▸ **SOURCE RECORDS**:
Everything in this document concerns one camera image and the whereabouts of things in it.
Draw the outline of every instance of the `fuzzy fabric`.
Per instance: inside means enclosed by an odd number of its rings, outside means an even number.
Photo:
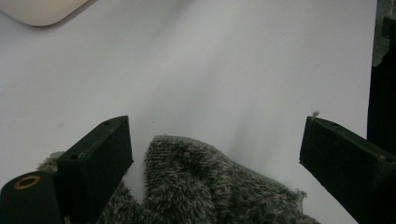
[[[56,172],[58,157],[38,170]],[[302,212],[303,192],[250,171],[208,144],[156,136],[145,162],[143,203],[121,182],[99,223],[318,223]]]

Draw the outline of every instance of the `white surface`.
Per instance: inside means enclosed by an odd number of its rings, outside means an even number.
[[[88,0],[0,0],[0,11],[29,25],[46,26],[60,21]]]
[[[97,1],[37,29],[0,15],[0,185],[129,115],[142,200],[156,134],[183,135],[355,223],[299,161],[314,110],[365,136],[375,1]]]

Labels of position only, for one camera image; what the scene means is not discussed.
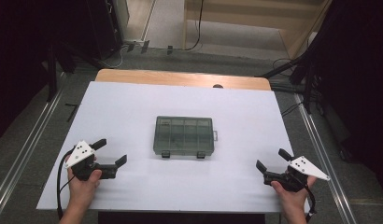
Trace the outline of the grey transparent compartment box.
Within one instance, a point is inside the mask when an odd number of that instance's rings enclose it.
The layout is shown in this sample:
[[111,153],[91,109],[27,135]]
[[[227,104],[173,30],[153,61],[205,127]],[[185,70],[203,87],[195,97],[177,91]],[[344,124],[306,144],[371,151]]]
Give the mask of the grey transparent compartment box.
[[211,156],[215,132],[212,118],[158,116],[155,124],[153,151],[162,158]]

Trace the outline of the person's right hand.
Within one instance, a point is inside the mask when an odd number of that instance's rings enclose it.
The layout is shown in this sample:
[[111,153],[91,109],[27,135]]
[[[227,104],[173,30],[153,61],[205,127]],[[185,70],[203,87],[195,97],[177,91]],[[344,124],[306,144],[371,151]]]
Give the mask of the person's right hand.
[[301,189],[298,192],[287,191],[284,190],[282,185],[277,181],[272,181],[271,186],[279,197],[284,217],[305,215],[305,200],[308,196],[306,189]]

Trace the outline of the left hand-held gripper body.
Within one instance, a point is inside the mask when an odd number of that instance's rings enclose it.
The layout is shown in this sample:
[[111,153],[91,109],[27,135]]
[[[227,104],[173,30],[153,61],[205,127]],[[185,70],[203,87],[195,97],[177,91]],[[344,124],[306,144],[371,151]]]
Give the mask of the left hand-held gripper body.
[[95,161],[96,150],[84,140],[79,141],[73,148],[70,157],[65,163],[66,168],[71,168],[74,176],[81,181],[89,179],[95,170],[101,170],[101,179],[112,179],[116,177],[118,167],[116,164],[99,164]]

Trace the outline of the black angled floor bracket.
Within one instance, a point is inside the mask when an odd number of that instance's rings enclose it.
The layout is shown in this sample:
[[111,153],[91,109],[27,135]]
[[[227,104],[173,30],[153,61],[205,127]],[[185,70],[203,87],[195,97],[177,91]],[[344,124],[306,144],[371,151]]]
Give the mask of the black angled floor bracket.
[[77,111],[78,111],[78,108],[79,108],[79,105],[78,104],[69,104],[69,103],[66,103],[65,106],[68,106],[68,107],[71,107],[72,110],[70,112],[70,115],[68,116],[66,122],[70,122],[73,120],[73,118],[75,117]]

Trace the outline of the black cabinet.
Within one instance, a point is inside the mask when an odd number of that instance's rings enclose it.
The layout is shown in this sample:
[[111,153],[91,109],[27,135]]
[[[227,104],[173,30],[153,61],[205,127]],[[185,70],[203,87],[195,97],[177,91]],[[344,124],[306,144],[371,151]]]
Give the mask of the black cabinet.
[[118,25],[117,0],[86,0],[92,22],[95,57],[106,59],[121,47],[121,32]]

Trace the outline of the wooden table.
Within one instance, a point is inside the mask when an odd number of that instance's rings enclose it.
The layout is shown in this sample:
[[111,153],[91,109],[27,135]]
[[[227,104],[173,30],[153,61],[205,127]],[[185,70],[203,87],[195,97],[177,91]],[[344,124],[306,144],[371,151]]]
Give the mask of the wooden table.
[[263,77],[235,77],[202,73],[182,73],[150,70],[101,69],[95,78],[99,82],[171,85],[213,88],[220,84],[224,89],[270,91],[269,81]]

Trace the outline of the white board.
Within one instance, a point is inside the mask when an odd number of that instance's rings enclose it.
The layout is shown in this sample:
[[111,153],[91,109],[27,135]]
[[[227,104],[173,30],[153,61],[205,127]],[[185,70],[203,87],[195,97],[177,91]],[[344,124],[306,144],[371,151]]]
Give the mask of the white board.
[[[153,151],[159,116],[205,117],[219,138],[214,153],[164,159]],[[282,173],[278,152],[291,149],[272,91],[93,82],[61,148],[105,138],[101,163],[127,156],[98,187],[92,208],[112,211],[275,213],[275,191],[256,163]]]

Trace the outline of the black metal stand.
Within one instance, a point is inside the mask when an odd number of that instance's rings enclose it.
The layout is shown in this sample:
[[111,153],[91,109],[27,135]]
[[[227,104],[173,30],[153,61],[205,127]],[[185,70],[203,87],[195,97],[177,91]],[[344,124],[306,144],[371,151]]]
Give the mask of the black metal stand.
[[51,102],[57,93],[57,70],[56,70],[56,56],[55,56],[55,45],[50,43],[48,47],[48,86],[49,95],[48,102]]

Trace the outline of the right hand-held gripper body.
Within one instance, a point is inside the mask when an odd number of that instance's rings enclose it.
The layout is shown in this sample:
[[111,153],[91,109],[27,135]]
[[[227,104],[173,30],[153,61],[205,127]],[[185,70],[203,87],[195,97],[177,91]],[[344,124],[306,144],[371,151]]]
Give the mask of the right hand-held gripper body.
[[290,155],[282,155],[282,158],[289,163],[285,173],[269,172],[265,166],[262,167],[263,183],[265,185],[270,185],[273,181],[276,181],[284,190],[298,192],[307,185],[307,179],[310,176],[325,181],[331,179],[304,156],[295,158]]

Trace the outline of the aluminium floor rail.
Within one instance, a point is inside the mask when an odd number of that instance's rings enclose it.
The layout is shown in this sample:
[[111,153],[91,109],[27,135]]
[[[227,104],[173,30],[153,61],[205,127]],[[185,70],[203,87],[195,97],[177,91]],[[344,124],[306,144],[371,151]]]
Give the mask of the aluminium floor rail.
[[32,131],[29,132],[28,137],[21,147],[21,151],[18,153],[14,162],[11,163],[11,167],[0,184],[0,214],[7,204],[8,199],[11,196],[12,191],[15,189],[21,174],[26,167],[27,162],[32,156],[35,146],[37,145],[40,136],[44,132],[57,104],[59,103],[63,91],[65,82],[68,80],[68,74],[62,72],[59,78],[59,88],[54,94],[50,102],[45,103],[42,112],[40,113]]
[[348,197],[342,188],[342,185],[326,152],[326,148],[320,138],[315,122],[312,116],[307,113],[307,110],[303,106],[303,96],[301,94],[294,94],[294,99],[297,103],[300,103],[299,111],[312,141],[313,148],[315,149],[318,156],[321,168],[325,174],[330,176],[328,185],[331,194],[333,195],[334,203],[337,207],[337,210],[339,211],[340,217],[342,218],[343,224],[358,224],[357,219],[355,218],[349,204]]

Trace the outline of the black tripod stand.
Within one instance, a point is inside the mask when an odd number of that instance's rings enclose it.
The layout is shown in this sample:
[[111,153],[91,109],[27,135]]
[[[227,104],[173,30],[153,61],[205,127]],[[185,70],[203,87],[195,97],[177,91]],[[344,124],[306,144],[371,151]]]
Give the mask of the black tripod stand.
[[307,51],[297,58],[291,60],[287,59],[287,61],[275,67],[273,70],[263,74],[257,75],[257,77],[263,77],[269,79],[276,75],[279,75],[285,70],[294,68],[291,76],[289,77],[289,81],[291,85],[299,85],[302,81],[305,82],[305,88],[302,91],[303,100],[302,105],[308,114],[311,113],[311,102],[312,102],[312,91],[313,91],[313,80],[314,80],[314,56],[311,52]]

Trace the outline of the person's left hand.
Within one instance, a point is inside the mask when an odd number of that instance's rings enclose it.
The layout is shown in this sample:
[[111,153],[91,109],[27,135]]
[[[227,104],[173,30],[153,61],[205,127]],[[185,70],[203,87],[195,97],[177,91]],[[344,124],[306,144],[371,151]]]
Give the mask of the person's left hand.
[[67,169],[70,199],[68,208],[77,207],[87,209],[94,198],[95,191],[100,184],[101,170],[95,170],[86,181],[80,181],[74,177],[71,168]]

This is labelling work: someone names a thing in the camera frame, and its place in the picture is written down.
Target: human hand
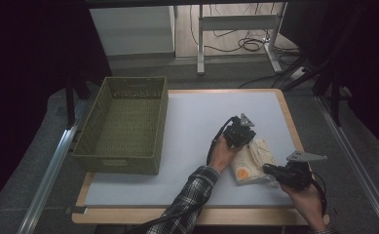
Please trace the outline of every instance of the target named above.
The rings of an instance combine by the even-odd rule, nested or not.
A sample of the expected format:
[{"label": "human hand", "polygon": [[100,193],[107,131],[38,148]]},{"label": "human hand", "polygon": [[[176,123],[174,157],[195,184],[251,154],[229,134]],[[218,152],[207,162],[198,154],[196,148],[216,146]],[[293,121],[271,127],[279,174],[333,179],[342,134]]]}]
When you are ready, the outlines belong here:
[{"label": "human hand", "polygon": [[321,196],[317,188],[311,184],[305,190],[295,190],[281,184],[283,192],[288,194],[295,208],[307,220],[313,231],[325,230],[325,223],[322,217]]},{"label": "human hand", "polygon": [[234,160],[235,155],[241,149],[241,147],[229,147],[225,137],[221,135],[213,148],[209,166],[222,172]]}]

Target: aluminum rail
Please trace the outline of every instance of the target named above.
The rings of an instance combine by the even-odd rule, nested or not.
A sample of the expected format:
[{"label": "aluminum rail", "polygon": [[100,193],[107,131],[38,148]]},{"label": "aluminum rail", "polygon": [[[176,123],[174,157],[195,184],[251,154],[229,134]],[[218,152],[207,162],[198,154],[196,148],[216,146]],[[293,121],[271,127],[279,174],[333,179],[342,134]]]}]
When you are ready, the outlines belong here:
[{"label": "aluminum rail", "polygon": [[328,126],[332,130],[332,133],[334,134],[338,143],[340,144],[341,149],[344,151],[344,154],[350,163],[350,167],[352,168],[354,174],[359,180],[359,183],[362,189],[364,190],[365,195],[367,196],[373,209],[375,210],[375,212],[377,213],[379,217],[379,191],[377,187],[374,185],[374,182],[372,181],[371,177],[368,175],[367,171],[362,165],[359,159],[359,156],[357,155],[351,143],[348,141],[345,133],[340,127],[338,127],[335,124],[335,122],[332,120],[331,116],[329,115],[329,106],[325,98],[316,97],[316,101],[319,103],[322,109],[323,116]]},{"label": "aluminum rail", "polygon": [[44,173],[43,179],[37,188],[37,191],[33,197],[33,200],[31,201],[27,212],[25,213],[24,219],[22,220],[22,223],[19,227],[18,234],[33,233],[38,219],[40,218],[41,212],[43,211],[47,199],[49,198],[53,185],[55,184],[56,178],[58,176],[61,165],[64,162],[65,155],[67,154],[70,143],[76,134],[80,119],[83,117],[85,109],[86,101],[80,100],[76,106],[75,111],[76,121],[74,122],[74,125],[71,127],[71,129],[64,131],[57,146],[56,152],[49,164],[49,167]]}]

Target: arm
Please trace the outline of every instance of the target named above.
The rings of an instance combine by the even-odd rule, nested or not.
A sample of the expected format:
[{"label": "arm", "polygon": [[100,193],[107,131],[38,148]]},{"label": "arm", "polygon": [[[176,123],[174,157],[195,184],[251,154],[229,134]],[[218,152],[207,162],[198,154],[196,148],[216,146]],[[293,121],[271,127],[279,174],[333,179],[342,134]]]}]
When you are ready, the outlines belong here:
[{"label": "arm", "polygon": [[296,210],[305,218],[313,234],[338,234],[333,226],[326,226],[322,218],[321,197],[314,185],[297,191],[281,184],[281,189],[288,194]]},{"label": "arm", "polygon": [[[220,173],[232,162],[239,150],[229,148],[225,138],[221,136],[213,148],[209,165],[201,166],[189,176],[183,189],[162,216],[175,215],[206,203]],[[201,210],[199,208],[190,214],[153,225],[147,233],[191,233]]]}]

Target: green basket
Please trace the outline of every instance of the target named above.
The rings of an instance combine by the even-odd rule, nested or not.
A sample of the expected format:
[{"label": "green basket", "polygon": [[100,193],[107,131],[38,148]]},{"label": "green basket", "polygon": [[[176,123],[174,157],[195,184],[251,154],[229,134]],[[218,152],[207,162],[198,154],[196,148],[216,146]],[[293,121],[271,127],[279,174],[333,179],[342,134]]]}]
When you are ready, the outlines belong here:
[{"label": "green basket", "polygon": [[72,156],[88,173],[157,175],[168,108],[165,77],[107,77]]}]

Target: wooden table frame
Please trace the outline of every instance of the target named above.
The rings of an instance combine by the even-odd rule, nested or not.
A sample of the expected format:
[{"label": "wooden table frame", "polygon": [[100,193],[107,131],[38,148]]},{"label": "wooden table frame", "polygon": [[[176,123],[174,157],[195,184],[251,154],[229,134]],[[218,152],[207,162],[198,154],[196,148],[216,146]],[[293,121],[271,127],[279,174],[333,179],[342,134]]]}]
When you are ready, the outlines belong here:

▸ **PROMPT**: Everything from the line containing "Trace the outline of the black angled" through the line containing "Trace the outline of the black cabinet." in the material above should be retyped exactly, both ends included, and nothing more.

▸ **SOLUTION TO THE PROBLEM**:
Trace the outline of the black angled floor bracket.
Within one instance, a point is inside the mask when an odd number of that instance's rings enclose it.
The layout is shown in this sample:
[[111,153],[91,109],[27,135]]
[[[227,104],[173,30],[153,61],[205,127]],[[185,70],[203,87],[195,97],[177,91]],[[344,124],[306,144],[371,151]]]
Give the mask of the black angled floor bracket.
[[77,111],[78,111],[78,108],[79,108],[79,105],[78,104],[69,104],[69,103],[66,103],[65,106],[68,106],[68,107],[71,107],[72,110],[70,112],[70,115],[68,116],[66,122],[70,122],[73,120],[73,118],[75,117]]

Trace the outline of the black cabinet.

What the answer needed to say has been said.